A former governor of Borno State, Ali Modu Sheriff, widely accused of sponsoring Boko Haram insurgents in Nigeria, may be lobbying for the release of the Chad-bound cargo aircraft confiscated in Kano for transporting large consignment of military hardware, PREMIUM TIMES can report today.
Sources at the Aminu Kano International Airport, where the plane is currently detained, said Mr. Sheriff visited the Kano airport at about 10 p.m. on Saturday and held discussions with some officials on the possibility of releasing the aircraft.

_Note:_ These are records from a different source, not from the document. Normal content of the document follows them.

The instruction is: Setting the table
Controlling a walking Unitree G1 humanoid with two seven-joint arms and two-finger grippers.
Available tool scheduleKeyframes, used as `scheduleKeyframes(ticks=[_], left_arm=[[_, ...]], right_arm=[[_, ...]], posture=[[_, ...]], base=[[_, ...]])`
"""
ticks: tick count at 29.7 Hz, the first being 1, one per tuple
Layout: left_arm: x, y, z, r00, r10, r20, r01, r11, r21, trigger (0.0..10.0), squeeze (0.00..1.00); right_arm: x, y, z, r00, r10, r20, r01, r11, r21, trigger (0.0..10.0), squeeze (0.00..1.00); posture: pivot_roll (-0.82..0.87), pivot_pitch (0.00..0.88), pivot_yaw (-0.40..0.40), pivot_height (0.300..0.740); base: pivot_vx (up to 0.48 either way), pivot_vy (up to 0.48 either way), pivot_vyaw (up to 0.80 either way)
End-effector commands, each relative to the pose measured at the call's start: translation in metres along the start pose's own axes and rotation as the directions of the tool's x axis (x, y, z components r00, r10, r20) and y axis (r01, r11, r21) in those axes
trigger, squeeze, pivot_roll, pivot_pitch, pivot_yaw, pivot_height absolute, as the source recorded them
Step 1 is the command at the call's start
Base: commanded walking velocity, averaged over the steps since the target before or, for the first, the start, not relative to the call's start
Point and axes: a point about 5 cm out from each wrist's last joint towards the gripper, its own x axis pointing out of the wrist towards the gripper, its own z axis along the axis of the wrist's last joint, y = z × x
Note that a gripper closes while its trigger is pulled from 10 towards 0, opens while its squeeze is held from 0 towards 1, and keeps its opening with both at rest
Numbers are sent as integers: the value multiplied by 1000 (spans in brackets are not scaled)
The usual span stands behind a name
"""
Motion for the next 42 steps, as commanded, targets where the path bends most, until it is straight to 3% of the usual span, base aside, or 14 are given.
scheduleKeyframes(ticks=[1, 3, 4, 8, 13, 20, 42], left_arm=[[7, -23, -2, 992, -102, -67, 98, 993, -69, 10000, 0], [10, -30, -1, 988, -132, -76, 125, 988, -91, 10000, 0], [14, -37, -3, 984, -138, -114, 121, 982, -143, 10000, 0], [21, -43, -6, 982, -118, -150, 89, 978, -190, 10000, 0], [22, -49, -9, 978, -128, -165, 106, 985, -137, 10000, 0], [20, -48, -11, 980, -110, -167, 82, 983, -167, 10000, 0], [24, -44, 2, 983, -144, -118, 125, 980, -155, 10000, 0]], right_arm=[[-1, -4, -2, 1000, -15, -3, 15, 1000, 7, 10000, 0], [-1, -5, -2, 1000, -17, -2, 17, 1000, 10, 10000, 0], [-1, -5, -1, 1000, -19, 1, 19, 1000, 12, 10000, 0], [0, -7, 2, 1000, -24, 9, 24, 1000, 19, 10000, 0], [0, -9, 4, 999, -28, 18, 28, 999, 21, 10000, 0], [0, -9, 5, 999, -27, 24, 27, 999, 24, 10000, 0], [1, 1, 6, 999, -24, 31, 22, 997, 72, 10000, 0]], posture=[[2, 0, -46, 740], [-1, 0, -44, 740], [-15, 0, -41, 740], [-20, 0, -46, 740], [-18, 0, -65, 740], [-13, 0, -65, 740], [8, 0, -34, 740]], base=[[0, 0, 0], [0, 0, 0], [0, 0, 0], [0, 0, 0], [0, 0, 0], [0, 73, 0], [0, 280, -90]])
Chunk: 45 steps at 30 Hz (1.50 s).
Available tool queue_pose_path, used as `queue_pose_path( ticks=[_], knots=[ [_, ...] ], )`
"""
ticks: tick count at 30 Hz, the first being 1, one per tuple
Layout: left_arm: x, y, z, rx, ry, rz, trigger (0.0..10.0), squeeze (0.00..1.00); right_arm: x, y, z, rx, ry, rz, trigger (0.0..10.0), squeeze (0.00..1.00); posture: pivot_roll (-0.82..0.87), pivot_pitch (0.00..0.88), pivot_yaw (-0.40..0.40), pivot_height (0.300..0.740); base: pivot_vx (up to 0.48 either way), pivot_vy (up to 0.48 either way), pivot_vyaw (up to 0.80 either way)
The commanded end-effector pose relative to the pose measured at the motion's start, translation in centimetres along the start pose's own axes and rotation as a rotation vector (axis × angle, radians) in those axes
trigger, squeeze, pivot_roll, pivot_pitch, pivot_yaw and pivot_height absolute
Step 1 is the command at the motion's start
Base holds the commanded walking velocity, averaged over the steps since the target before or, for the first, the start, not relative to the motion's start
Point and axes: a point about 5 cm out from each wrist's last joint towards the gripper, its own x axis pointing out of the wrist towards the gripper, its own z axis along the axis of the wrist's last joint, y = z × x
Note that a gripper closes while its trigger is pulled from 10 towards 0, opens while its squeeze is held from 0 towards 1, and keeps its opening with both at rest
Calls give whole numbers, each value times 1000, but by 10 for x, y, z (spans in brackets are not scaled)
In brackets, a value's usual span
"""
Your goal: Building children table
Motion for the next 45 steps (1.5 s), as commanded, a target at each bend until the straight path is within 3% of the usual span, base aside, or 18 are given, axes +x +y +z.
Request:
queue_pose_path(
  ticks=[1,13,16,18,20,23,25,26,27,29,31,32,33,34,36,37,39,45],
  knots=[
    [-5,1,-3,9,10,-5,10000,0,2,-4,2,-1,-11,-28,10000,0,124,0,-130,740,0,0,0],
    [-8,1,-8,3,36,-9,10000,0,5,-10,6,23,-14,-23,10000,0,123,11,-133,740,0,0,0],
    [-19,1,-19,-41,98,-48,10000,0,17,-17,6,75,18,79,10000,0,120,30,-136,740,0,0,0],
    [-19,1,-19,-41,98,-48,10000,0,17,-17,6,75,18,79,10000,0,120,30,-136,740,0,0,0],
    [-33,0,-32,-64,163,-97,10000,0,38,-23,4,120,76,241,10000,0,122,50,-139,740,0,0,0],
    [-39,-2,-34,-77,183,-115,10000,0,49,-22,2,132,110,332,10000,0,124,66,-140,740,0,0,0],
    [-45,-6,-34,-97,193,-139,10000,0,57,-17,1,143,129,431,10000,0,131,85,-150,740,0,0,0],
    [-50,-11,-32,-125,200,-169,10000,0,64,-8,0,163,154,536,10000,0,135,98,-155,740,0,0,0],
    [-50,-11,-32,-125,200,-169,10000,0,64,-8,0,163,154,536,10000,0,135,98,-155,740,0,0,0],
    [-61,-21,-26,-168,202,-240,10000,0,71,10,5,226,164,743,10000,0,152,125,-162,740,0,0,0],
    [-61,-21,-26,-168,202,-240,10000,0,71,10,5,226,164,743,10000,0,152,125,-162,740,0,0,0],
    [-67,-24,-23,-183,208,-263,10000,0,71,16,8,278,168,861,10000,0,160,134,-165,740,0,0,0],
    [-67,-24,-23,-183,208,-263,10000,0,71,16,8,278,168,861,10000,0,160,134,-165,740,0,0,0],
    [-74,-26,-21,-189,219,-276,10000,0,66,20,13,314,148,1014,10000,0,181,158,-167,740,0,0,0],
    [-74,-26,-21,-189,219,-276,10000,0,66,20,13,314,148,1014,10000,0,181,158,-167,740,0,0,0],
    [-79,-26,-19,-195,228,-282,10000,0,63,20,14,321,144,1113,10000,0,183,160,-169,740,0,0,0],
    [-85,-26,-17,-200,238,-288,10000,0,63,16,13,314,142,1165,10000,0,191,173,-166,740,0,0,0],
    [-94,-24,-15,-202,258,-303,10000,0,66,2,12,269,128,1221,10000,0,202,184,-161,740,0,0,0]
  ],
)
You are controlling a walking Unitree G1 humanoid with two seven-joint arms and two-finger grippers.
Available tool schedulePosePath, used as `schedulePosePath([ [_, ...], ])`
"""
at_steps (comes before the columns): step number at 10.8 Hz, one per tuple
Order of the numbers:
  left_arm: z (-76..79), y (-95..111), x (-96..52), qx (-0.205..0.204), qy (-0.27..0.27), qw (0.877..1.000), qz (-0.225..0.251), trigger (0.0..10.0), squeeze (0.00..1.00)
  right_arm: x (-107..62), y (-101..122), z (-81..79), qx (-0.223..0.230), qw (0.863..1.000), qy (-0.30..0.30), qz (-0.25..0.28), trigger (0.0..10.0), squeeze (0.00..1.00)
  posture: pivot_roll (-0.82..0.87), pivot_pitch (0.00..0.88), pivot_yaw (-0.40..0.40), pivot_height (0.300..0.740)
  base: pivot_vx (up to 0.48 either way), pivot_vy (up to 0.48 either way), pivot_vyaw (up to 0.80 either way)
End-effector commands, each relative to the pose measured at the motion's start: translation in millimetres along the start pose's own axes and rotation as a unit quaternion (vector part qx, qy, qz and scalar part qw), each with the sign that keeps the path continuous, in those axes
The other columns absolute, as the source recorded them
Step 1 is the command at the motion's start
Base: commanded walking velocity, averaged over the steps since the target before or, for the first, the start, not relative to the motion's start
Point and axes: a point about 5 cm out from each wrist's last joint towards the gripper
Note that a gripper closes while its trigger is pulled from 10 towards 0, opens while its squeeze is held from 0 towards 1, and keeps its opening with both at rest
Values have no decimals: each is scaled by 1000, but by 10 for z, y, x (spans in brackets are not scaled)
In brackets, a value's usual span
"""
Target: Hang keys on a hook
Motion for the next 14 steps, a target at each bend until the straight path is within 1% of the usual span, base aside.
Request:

Our sources said on arriving the airport, officials allowed the former governor a secret tour of the aircraft, during which he inspected its consignments.
“I was there and I saw him and two airport security officials accompanying him to inspect the plane. I saw the black helicopters and two bullet proof SUVs,” one of our sources said. “I also heard him (Mr. Sheriff) say verbal directive had been given from Abuja for the release of the plane but that authorities of the airport were insisting on written directive.”
Mr. Sheriff could not be reached to comment for this story. His known mobile telephone number was switched off for several hours that PREMIUM TIMES called Saturday. He is also yet to reply a text message sent to him.
The Manager of the Kano Airport, a Mr. Adamu, told PREMIUM TIMES he is in Abuja and was therefore unaware of Mr. Sheriff’s tour of the detained aircraft.
The former Borno governor is a close ally of both the Nigerian president, and the government of Chad – the plane’s final destination.
A 2010 Intelligence report by a Nigerian security agency suggested that Mr. Sheriff was personally involved in the recruitment, training and dispatch of Boko Haram fighters, under the full cover of Idris Deby, the Chadian president.
Chad is Nigeria’s neighbour. Laying on Nigeria’s northeast shoulder, and sharing long distances of unregulated borders, it is considered a window to safety for Boko Haram fighters.
An Australian negotiator engaged by the Nigerian government to bring Boko Haram insurgents to the negotiation table, Stephen Davies, also spoke of how the insurgents named Mr. Sheriff as one of their sponsors during his conversations with the terrorists.
Airport officials told PREMIUM TIMES Mr. Sheriff’s verbal pressures to let the plane go was turned down.
He was asked to get written permission from “ogas at the top” – authority high up in Abuja – our sources said.
After inspecting the plane and holding discussions with local officials, Mr. Sheriff reportedly left for Abuja, Nigeria’s capital city, in a private jet at about 11:30 p.m. Saturday.
Security operatives at the Kano Airport had seized the plane when it landed at the facility at about 2a.m. Saturday as a result of technical problems.
Crew members of the airplane were immediately detained while investigations continued, officials said.
“Security has since been beefed up at the airport in order to ensure proper investigation,” the officials added.
The General Manager, Communications, Federal Airport Authority of Nigeria, FAAN, Yakubu Datti, confirmed the seizure of the plane.
He said the pilot sought permission to land at the airport after the plane developed problems.
“The plane had a technical problem and the pilot sought (for) permission to land at the airport’’, he said.
Mr. Datti said security agencies had since commenced investigation into the matter.
Security sources told PREMIUM TIMES the plane was travelling to N’djamena, the capital of Chad.
PR Nigeria, an agency known for distributing press statements on behalf of the Nigerian military, later circulated a statement saying the aircraft contained “a chopper tucked in it”.
“… Intense investigation is ongoing including using diplomatic means to unravel the mission of the aircraft, its origin and destination,” the statement said.
This is the third time since 2009 that planes loaded with arms would be arrested in Kano, our correspondent says.
The detained planes were later released after investigations.
The destination of the latest aircraft has however raised concerns amid increasing worries in Nigeria over Chad’s alleged role in the Boko Haram insurgency plaguing Nigeria’s northeast.
The plane and its consignment was initially thought to originate from Russia but the Russian Embassy in Abuja issued a statement denying ownership of the AH-124-100 heavy military transport aircraft.
Air cargo experts describe it as one of the biggest serial and strategic heavy lifters in the world. It is intended for the transportation of heavy and oversized cargo and various special-purpose vehicles.
Although in commercial use too, the Russian military is beloved to own 14 of the AN-124-100 version of the jumbo cargo jet, manufactured by the Russian Antonov.